The company has also partnered with online marketplace Goldbelly and opened a second location in, of all places, Las Vegas, which allows it to ship with greater ease to the western half of the country.

“When I first went to Las Vegas, I found a kitchen and an area I liked, then thought about it for 18 months, and at last decided I was done pondering,” Nelson said, phoning from an airport terminal while en route back to Nevada. “I basically decided to jump out of the airplane and figure out my parachute on the way down.”
Even though Nelson’s new environment is nothing like the Vegas lifestyle of sparkling lights and casinos — in fact, she describes her new spot as “a normal neighborhood of schools, offices and grocery stores” — it was still a jarring cultural shift for someone who’d spent her entire life living in Spartanburg.

The story of Daisy Cakes began many years earlier, when Nelson sold her first cake at just 10 years old. As with many families, Nelson’s lineage carried with it not only stories and traditions, but also recipes, culinary techniques and an inherited understanding of how care and love can be imbued in something as seemingly basic as a chocolate cake.
To this day, Nelson still uses her mother’s original enamel pot to make lemon curd (and she won’t let anyone else touch it, either).
She keeps her business just as close, too.
“Nobody is going to run your business the way you’re going to run it,” Nelson said. “I’m a firm believe that it’s much better to take the risk than have the regret.”

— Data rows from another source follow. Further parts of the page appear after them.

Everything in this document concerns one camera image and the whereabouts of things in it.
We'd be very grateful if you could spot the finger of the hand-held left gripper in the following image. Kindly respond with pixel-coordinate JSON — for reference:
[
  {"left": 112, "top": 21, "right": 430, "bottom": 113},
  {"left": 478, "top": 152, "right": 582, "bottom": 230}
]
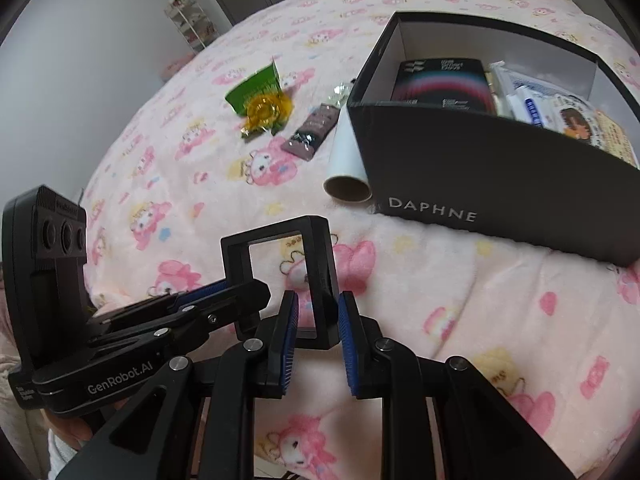
[
  {"left": 87, "top": 280, "right": 272, "bottom": 356},
  {"left": 87, "top": 281, "right": 231, "bottom": 331}
]

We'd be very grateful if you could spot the black box with pink stripes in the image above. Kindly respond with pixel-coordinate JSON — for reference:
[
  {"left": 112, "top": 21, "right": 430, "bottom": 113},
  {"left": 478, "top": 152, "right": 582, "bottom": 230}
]
[{"left": 390, "top": 58, "right": 493, "bottom": 113}]

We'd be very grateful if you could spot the black square display frame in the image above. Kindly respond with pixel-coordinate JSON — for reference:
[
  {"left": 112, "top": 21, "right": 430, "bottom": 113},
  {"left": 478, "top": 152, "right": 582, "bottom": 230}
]
[{"left": 220, "top": 215, "right": 341, "bottom": 351}]

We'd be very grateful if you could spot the brown snack packet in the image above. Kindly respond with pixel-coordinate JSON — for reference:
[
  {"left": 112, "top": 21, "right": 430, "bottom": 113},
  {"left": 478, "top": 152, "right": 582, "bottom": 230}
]
[{"left": 281, "top": 103, "right": 341, "bottom": 159}]

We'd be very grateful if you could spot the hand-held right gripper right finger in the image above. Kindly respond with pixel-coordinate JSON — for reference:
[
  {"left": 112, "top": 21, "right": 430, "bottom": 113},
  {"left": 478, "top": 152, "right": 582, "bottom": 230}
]
[{"left": 337, "top": 290, "right": 576, "bottom": 480}]

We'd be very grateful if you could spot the white paper roll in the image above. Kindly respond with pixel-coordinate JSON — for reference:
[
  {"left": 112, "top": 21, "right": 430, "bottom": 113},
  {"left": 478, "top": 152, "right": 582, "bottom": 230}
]
[{"left": 324, "top": 106, "right": 373, "bottom": 204}]

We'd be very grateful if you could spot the illustrated cartoon packet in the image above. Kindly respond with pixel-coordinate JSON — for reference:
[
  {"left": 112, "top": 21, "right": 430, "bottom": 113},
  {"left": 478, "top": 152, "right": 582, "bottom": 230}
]
[{"left": 547, "top": 92, "right": 603, "bottom": 148}]

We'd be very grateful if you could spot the white wet wipes pack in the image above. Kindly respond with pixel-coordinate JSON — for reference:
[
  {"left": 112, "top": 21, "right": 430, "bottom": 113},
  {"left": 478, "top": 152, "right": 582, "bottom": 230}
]
[{"left": 487, "top": 61, "right": 556, "bottom": 121}]

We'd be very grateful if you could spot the yellow paper note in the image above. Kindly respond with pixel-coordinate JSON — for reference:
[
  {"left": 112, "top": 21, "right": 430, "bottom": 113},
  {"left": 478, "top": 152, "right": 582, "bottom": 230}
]
[{"left": 595, "top": 110, "right": 640, "bottom": 168}]

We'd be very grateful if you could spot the pink printed blanket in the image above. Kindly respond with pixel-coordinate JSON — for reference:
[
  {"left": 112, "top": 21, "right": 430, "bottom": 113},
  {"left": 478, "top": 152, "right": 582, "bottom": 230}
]
[{"left": 82, "top": 0, "right": 640, "bottom": 480}]

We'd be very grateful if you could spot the green snack packet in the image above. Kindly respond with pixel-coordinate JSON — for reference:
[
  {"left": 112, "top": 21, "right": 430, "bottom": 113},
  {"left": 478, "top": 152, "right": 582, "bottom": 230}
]
[{"left": 224, "top": 58, "right": 283, "bottom": 116}]

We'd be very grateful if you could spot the black cardboard box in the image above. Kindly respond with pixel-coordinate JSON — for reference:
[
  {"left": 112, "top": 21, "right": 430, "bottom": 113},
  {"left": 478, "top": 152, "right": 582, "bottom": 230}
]
[{"left": 346, "top": 11, "right": 640, "bottom": 267}]

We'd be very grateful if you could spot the yellow crinkled wrapper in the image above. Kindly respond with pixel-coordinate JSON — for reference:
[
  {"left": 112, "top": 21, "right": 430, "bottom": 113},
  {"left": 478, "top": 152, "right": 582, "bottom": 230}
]
[{"left": 240, "top": 91, "right": 293, "bottom": 137}]

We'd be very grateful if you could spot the white shelf rack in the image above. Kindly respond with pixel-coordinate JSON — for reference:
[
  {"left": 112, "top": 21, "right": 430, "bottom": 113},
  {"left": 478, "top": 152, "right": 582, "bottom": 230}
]
[{"left": 164, "top": 0, "right": 221, "bottom": 53}]

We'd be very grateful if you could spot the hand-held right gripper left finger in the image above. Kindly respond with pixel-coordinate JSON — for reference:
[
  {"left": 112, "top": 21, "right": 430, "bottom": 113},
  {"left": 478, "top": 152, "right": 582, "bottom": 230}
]
[{"left": 52, "top": 290, "right": 301, "bottom": 480}]

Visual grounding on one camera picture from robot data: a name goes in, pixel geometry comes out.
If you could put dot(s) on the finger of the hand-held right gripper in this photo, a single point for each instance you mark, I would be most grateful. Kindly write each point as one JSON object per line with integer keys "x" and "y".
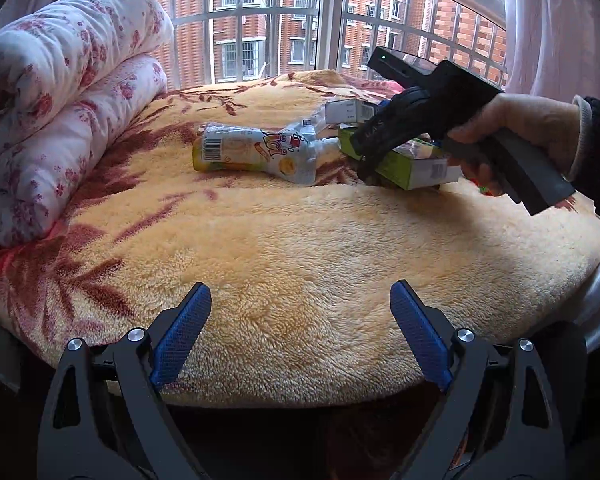
{"x": 375, "y": 145}

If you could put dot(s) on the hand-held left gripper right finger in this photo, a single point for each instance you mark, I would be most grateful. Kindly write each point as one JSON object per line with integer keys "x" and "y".
{"x": 421, "y": 331}

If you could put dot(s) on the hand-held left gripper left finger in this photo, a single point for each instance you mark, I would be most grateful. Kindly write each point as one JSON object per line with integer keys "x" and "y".
{"x": 180, "y": 335}

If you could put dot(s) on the green cardboard box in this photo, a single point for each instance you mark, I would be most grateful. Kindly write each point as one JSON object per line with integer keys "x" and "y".
{"x": 410, "y": 167}

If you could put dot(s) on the person's right hand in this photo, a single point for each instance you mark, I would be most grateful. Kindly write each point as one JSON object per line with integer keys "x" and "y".
{"x": 535, "y": 125}

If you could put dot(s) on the white cardboard box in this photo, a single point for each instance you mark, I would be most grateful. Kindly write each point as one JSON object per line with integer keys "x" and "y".
{"x": 347, "y": 110}

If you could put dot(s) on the sheer pink curtain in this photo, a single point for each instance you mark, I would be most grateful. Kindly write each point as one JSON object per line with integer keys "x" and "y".
{"x": 555, "y": 25}

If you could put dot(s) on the plush floral blanket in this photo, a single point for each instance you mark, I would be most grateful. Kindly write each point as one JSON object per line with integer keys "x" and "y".
{"x": 280, "y": 260}

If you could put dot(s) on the white squeeze pouch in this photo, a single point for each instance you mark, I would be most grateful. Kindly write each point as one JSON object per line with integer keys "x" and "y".
{"x": 250, "y": 150}

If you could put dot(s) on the metal window guard bars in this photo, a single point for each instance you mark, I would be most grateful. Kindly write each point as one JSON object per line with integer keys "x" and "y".
{"x": 245, "y": 10}

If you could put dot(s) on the red brick building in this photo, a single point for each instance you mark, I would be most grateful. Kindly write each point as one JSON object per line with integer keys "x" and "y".
{"x": 190, "y": 45}

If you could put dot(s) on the folded pink floral quilt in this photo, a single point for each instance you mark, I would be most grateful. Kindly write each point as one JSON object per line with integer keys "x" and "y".
{"x": 55, "y": 85}

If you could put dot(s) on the grey window frame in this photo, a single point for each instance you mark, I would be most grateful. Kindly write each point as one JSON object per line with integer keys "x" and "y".
{"x": 331, "y": 10}

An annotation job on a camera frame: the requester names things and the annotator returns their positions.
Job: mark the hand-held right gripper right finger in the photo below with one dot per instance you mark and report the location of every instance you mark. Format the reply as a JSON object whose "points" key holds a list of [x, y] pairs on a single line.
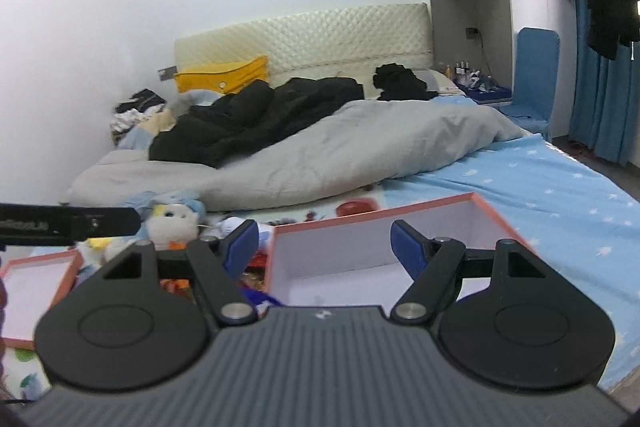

Daisy Cakes cheesecake recipe, courtesy of Daisy Cakes
Crust:
- 3 cups of vanilla wafers (12-oz box) or preferred cookie
- 1/2 teaspoon cinnamon
- 2 tablespoons sugar
- 1/2 cup unsalted butter, melted
- Combine ingredients in a food processor, process until smooth.
- Press crust into bottom of 10-inch springform pan sprayed with non-stick cooking spray
Filling:
- 3 (8-ounce) packages cream cheese
- 1 and 1/2 cups of sugar
- 4 eggs
- 2 cups sour cream
- 1/2 cup heavy whipping cream
- 2 tablespoons fresh lemon juice
- 1 tablespoon pure vanilla extract
- Pinch of salt
- Preheat oven to 350 degrees
In bowl of electric stand mixer (with paddle fitted if you have it), combine cream cheese and sugar until smooth, then add eggs and blend, scraping sides, until creamy. Add remaining ingredients, blend, scrape the bowl down again, and then mix on high until smooth and fluffy.
Pour filling onto the crust, bake for 1 hour at 350 degrees. Turn off oven and let the cheesecake rest in the oven for 1 more hour. Do not open the door ever until the hour is up!
Remove the cheesecake, let it cool completely before removing from springform part of the pan and keep chilled before ready to serve.